This is a guest post written by Pippa Harris from off of stuff
Human beings like big stuff, don’t we? And small stuff. And big piles of small stuff. All of these stimulate some primitive part of our brains and make us go ‘Oooh, I never eat Jaffa cakes usually but somehow seeing a two metre stick of them with Christmas holly on it makes them irresistible.’ I’m particularly susceptible to this, which is why I had to be dragged away from John Lewis the other day having taken it into my head that I needed to purchase these ridiculous glasses. That picture is misleading – these things are huge. I’d like to get six and then pretend I’m in a giant’s kitchen.
Pretending you’re in a giant’s kitchen/exploiting people’s weakness for bigger versions of everyday objects is the less than complex premise of Ubiquitous Blumenthal’s new show ‘Heston’s Fantastical Food’ (Channel 4, Tuesdays at 9).

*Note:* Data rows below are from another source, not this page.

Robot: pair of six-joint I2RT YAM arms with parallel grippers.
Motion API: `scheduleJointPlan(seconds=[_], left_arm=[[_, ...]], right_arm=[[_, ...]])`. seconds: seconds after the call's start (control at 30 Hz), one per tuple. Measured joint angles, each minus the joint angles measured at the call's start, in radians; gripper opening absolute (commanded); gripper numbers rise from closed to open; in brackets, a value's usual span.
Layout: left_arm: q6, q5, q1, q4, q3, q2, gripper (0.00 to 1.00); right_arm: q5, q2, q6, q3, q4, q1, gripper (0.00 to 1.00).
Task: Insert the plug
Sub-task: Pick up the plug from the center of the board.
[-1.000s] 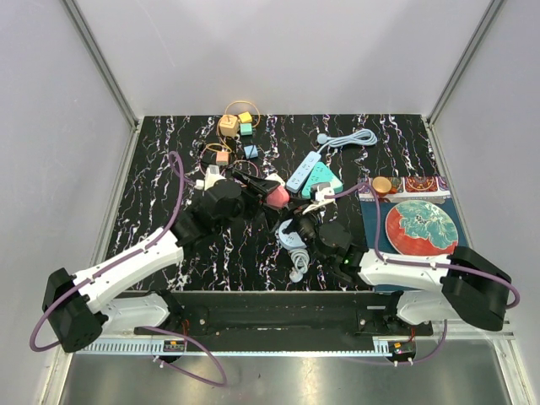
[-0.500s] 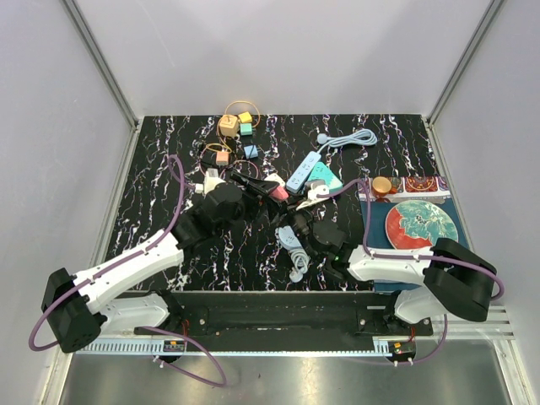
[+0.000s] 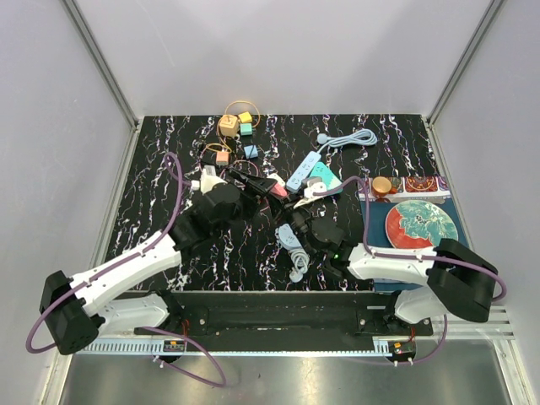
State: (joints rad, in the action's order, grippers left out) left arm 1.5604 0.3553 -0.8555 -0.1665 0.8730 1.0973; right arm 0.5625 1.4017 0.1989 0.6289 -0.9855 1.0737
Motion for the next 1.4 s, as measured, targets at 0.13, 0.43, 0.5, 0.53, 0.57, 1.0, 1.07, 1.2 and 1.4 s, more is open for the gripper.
scheduleJointPlan(seconds=[0.13,0.43,0.5,0.53,0.57,1.0,1.07,1.2,1.4], left_arm=[[-0.155,0.060,0.005,-0.064,0.026,-0.016,0.92],[-0.746,0.174,0.035,-0.075,0.087,-0.168,0.99],[-0.871,0.169,0.047,-0.056,0.074,-0.208,0.99],[-0.938,0.166,0.052,-0.051,0.068,-0.223,0.99],[-0.979,0.164,0.055,-0.052,0.065,-0.230,0.99],[-1.344,0.126,0.062,-0.101,-0.025,-0.227,0.99],[-1.331,0.136,0.062,-0.095,-0.042,-0.214,0.99],[-1.256,0.173,0.062,-0.075,-0.096,-0.167,0.99],[-1.143,0.184,0.064,-0.030,-0.219,-0.112,0.99]], right_arm=[[-0.048,-0.060,-0.025,0.028,0.169,0.000,0.00],[-0.147,-0.248,-0.028,0.214,0.735,-0.011,0.00],[-0.193,-0.263,-0.023,0.286,0.885,-0.034,0.00],[-0.224,-0.265,-0.019,0.324,0.963,-0.054,0.00],[-0.249,-0.265,-0.015,0.359,1.032,-0.077,0.00],[-0.624,-0.026,-0.051,0.740,1.714,-0.339,0.00],[-0.659,0.018,-0.071,0.757,1.758,-0.369,0.00],[-0.716,0.098,-0.120,0.763,1.814,-0.422,0.00],[-0.771,0.198,-0.206,0.762,1.838,-0.443,0.00]])
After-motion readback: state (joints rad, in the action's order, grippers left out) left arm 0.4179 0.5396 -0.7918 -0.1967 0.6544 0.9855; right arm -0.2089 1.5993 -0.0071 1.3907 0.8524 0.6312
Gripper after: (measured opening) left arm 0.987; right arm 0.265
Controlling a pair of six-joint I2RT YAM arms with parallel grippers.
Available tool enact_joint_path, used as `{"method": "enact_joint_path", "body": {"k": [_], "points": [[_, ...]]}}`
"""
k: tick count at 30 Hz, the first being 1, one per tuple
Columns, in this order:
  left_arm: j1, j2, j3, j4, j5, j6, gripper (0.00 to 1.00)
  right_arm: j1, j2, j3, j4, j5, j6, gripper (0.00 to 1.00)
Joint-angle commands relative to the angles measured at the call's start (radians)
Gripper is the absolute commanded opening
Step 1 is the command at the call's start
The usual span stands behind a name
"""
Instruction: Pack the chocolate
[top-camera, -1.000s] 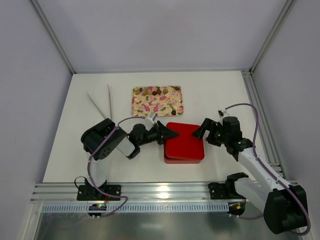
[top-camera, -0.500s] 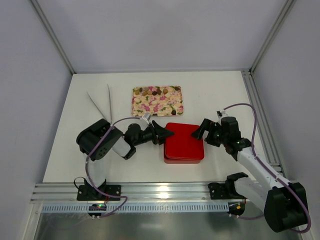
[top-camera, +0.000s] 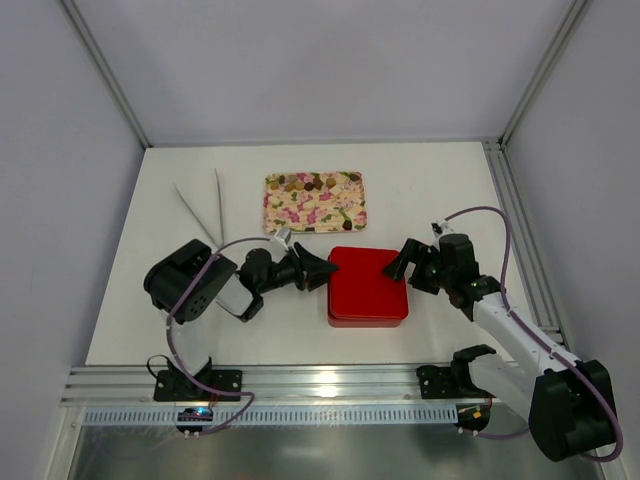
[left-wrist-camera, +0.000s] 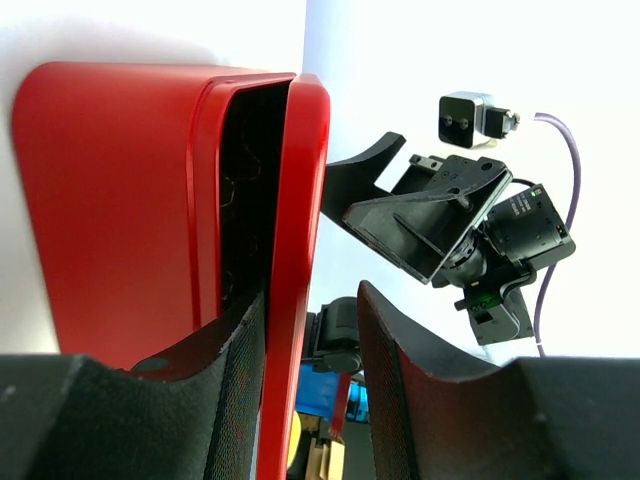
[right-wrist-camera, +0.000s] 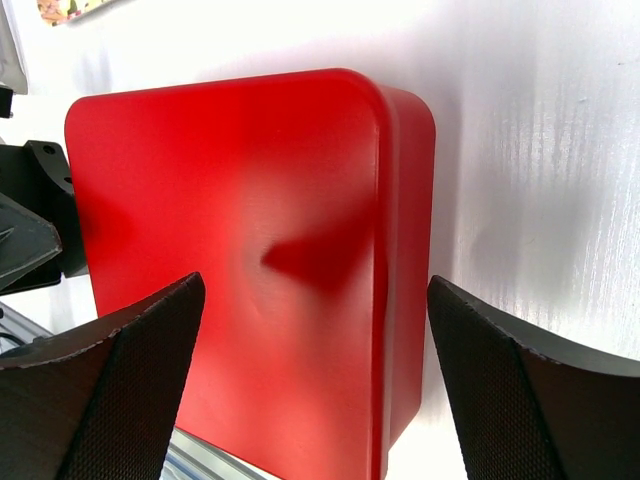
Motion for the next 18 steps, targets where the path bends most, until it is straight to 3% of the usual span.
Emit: {"method": "enact_joint_path", "body": {"k": [1,18], "points": [[0.017,-0.039,-0.017,0.201,0.024,0.024,0.4,0.01,0.004,0.011,0.026,0.024,0.004,0.91],[0.066,-0.059,-0.085,0.203,0.051,0.03,0.4,0.028,0.002,0.036,-0.005,0.05,-0.005,0.85]]}}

Heston has given away the game somewhat, in the adverts where a woman cracks a giant egg with a big spoon, the establishing shots of an enormous ice cream being lifted by crane and a vast packet of hobnobs sailing over the countryside attached to a helicopter (how are they going to put those down without crumbling them? Hmm). Once you’ve already seen the big food, maintaining interest for the next hour is going to be a tricky one.
The first episode is about breakfast, and to disguise the fact that he’s just supersizing for the lols, Heston spouts some guff about people not bothering to eat breakfast and says he’s going to try and change that. He makes a giant fry up in Birmingham train station (including frying some enormous sausages that I would bet good money weren’t cooked in the middle) and tries to tempt some commuters into coming to eat it with him by rugby tackling them at the exit gates of the platform and shouting ‘Do you have time for some breakfast? It’ll take about half an hour!’
Half an hour? Fuck off!’ they all say (with their eyes in a Brummy accent). Doesn’t he understand that the average wage-slave has their morning scramble to work planned down to the last minute, in some cases the last second? If he tried that in Victoria at rush hour the beep beep beep of the tube gates being closed yet again might be the last thing he ever heard.
‘Amazing’ Heston says, shaking his head ‘I haven’t even got a single person to make time for breakfast’. Well, not really. You mean you couldn’t get a harassed commuter to add a full half hour to God knows what length journey by indulging you in your ‘job’ of making baked beans out of jacket potatoes and tricking people that mango yoghurt is egg. The weekday breakfast is a lost cause anyway – the continued existence of the ‘breakfast biscuit’ is clear evidence of that.
The biggest problem with this and indeed any Heston program is that Heston is not built for TV. I’m always interested in what he’s doing, but I feel he ought to be doing it quietly in the background while someone else – Jamie Oliver, perhaps, or even James May – provides the necessary whimsy to carry the show. To put it bluntly, he’s not that funny, and all the Harry Hill glasses in the world won’t change that. I don’t crack a smile when I see him comedy dropping condoms full of egg all over the place and doing a jolly test of which cereals are the most crackly crispy. Stop wasting time, I feel like snapping – just make massive food!
Which brings me to the Waitrose advert where he’s standing with Delia Smith in an empty warehouse. They say ‘Happy Christmas’ in unison and nearly wet themselves laughing. Why are you laughing, Heston? Nothing was funny. At all. Sometimes I worry that this is flirting and Waitrose is leading up to some kind of horrifying will-they-won’t-they coupling storyline where Delia eats him afterwards with her pointy teeth.
I digress. After his Birmingham failure Heston retreats from being snapped at by commuters into more familiar Heston Wonka territory, giving people golden tickets to his own version of the Orient Express and providing a topsy-turvy breakfast of tomatoes made of sausage, bacon smoke and edible newspaper, which all looks like a lot of fun. The crowning glory is a metre-high boiled egg (made again, of yoghurt), but I didn’t pay attention because by then I’d seen the egg cracked with a big spoon 72 times already in the adverts, the trail and the ‘coming up next’ segments.
Will I be watching the next episode? Oh, probably. The lure of big stuff is too tempting for my tiny mind. He’s making a big icecream! Will it melt? Will the cone crumble? Will it end up studded with perspective-challenged seagulls? Can’t wait.